No it doesn't sound strange. I've looked into casting machine tools in concrete a few years ago, and found out that they did it during WWI and WWII sucessfully. I've revisited the idea a few times since then, but until your post, I had yet to apply the idea to this tool. Now that you got me thinking about it, I think it may be the answer to some of the problems tcmtech brings up.Your ABS plastic sheet at 48 x 48 x 3/4 will weigh about 72 pounds. 100 pounds for a 1" sheet. Freight will kill on a single sheet. Call allied plastics in Houston for a quote. They buy by the truckload and they may let you pick it up.
You may be better off casting your own. It may sound strange but the cheapest and strongest may be casting concrete. If you keep your eye open, you may fins a perfect mould - like a plastic bushel basket. Add some glass fibers or short polypropylene rope (1/4") that will Fray into individual fibers to add toughness and prevent crack propagation if you have a vibrating or stressful application. I've cast umbrella anchors out of concrete using plastic pastry packaging from the grocery store. My wife thought I was crazy but she loved the fluted edges - I put a PVC pipe inside that I tapped out for the umbrella pole. I've also done a picnic table top and a counter top for the basement bar.
Have you ever seen how they used to pour a babbitt bearing? Its just a hollow shell and you stick a shaft through it. The shaft has some flutes turned in it. They coat the shaft in a thin film of carbon from a blow torch and then they pour the case full of babbitt, which by my understanding is like lead, with lubricating properties like graphite. The babbitt turns solid, trapping the shaft in place by the flutes. The only clearance between the shaft and the solid babbitt is whatever space the carbon took up, which i guess couldn't be more than a micron. It makes for a very good rigid rotation- no play in it at all. No moving parts. No machining required.

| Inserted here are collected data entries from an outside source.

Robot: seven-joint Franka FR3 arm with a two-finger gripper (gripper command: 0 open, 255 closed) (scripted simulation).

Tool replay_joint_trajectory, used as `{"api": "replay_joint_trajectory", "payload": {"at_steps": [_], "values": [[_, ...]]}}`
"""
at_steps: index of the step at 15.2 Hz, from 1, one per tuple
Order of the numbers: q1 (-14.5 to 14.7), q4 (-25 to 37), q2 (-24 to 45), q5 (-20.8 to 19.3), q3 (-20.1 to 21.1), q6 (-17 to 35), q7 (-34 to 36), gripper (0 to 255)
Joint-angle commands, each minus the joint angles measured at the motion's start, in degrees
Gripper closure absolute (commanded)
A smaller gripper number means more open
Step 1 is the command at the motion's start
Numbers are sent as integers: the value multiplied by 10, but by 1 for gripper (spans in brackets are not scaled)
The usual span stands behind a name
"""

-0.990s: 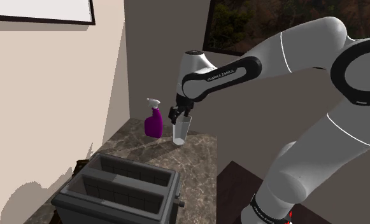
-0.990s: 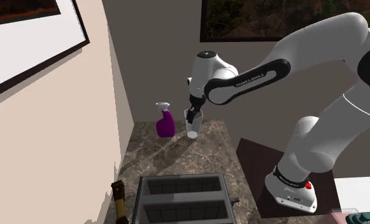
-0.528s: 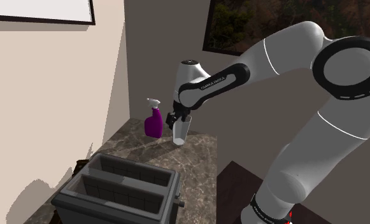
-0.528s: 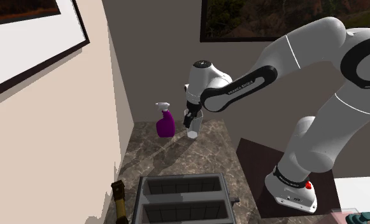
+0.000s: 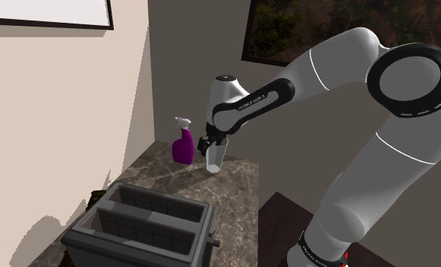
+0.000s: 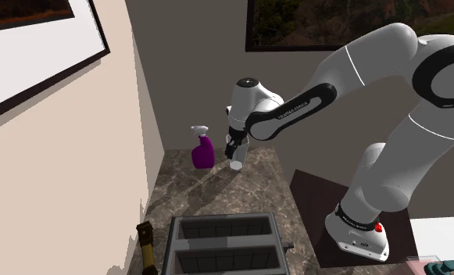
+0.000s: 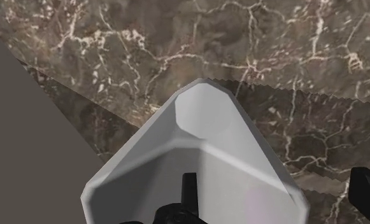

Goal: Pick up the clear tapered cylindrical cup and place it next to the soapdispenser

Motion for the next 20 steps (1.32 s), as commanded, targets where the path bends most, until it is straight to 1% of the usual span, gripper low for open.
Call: {"api": "replay_joint_trajectory", "payload": {"at_steps": [1, 2, 11, 20], "values": [[0, 0, 0, 0, 0, 0, 0, 0], [0, 0, 0, 0, 0, 0, 0, 255], [0, 0, 0, 0, 0, 0, 0, 255], [3, 36, -38, 12, -1, -73, -13, 255]]}}
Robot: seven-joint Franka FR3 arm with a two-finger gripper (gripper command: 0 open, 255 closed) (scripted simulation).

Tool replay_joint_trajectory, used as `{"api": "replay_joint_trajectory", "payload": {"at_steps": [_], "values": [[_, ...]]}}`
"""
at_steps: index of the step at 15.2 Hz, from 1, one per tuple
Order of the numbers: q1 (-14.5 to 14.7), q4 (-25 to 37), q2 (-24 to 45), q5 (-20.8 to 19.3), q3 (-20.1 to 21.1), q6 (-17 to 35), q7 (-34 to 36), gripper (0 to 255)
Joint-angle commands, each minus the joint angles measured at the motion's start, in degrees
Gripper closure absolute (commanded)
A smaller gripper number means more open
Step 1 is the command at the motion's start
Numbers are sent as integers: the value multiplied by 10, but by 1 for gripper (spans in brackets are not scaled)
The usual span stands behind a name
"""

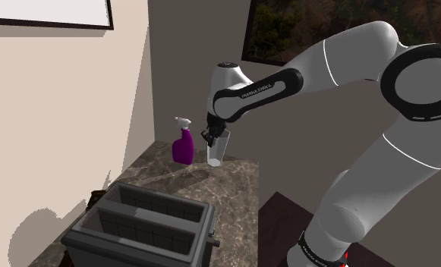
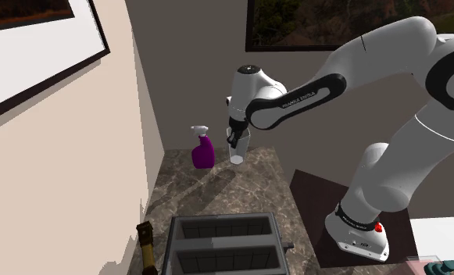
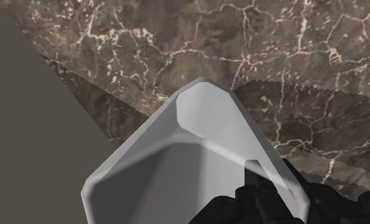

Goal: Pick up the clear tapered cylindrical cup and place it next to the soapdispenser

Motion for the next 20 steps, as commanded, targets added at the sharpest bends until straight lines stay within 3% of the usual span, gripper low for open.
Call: {"api": "replay_joint_trajectory", "payload": {"at_steps": [1, 20], "values": [[0, 11, -6, 2, -1, -17, -3, 255], [3, 121, -46, 14, -3, -166, -21, 255]]}}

Perhaps I could make the disk (or at least the outer edge of it) out of something that's naturally slippery, like UHMWPE or nylon or teflon, coat the outside of it with a very thin layer of grease or vaseline just for good measure, and then pour concrete into a square mold form around it, trapping it in place.
I've also been considering making the whole thing thicker. Instead of 1" plate, make it like a 6" puck.
Combining these two ideas, the inner puck could be made by sandwiching plates of alternating diameter, like 36" then 38" then 36", etc. To achieve the effect of the fluted shaft used in a babbitt bearing.